Sometimes this will tell us if the lump is a cancer. However,
this test has its limitations, and we usually do not rely
completely on this for diagnosis. If this test comes back normal
we still recommend that the entire lump be removed. If the
needle biopsy comes back showing cancer we confirm this by
removing the entire lump and looking at it under the microscope.

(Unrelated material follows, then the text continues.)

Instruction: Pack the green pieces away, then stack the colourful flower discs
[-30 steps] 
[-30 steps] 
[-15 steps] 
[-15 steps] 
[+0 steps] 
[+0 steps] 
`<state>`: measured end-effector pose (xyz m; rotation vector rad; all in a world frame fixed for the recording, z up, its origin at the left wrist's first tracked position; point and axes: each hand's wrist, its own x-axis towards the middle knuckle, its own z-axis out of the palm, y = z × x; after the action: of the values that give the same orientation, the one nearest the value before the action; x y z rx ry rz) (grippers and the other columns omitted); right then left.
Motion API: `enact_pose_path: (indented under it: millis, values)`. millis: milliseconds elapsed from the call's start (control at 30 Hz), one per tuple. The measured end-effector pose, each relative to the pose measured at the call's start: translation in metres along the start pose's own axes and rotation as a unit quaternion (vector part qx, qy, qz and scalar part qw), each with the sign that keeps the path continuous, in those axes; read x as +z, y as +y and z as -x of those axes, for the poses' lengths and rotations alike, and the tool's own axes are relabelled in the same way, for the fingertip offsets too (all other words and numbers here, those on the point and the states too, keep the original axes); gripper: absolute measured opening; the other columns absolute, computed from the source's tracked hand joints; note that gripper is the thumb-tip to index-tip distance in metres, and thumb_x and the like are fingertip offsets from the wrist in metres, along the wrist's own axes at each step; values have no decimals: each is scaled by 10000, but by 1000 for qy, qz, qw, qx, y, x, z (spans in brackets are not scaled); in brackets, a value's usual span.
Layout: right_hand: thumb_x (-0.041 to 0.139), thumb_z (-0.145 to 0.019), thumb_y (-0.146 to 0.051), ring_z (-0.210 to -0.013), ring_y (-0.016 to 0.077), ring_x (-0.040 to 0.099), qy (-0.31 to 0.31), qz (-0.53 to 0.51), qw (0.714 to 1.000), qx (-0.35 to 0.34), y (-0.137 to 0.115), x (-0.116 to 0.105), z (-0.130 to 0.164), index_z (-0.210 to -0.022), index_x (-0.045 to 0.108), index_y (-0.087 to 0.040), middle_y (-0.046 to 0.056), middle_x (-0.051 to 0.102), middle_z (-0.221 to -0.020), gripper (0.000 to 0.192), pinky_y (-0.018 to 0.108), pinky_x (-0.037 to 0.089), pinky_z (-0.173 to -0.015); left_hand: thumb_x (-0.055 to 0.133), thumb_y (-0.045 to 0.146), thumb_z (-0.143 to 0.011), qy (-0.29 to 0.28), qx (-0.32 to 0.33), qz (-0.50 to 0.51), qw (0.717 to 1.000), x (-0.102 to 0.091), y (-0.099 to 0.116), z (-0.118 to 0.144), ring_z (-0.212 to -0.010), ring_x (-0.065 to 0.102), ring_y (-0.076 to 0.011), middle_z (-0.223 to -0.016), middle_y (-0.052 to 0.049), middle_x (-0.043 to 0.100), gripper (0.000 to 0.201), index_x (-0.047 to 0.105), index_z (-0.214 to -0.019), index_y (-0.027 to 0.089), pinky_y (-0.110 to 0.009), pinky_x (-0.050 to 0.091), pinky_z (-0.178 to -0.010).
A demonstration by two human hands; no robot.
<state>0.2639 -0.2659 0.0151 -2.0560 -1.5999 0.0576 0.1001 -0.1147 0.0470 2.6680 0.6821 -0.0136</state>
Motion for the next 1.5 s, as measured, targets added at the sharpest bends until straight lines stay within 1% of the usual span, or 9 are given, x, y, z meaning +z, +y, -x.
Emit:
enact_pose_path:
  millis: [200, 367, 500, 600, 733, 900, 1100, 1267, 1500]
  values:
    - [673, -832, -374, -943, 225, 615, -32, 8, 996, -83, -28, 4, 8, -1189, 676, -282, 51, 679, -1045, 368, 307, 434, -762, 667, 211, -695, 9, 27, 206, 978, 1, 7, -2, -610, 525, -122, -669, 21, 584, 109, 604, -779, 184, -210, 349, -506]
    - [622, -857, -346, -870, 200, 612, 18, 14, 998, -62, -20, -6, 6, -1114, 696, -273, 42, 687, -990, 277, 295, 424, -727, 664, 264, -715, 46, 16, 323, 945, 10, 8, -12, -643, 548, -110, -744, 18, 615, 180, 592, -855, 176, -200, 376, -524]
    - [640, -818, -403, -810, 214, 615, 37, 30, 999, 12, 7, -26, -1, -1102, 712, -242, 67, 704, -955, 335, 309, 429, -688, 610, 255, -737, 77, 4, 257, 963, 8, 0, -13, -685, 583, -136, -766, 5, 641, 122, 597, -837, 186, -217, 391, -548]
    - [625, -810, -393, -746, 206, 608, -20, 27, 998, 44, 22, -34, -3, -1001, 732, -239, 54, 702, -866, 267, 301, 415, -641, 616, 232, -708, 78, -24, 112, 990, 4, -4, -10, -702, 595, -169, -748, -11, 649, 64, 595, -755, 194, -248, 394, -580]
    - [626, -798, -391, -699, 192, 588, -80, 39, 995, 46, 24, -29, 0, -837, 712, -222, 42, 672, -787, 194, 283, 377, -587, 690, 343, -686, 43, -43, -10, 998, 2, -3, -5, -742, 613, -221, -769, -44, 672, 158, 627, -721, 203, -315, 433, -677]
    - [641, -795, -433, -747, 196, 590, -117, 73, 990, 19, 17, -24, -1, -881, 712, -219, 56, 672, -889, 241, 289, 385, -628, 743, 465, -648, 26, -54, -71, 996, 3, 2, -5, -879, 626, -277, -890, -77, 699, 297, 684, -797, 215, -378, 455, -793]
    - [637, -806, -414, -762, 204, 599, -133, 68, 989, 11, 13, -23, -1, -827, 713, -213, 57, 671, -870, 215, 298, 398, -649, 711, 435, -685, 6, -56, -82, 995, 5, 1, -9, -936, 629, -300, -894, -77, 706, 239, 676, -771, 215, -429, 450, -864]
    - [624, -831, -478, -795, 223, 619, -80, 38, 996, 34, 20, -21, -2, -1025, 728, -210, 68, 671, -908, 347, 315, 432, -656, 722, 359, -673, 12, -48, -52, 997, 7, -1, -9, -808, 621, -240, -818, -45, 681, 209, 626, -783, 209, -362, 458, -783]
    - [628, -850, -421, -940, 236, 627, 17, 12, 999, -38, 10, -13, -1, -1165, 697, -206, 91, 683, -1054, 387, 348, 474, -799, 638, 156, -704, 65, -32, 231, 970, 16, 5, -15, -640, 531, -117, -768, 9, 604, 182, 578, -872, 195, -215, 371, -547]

Since we remove the lump whether the needle biopsy is positive
or negative, the usefulness of this test is limited, and this is
only done in certain situations.
The main difference between a
needle aspiration biopsy and an excisional biopsy is that with a
needle biopsy, the pathologist is looking at individual cells
and trying to determine if they have characteristics that make
them look like cancer cells. This is called a cytologic
examination. When an excisional biopsy is performed, the
pathologist looks at both the characteristics of the cells and
how they are interacting with the neighboring cells. This is
called a histologic section and is more accurate than a
needle biopsy.
With a Steriotactically Guided
Core Needle Biopsy a mammogram is done, and the abnormality
is viewed by the radiologist on a monitor. The radiologist uses
injections of local anesthesia to numb the area, and uses a
special needle to perform the biopsy. The entire lump is not
usually removed, but several small cylinders of tissue about
1/16" in diameter are removed. This is very accurate in
determining the nature of a breast abnormality. However, the
lump may remain noticeable to touch and visible on mammogram
even after the biopsy.
- If the steriotactic biopsy
shows a benign abnormality, nothing further needs to be
done.
- If it is inconclusive or more
information about the abnormality is needed, an excisional
biopsy will need to be done, usually with Localization
Technique.
- If it shows cancer, additional
surgical treatment will be necessary.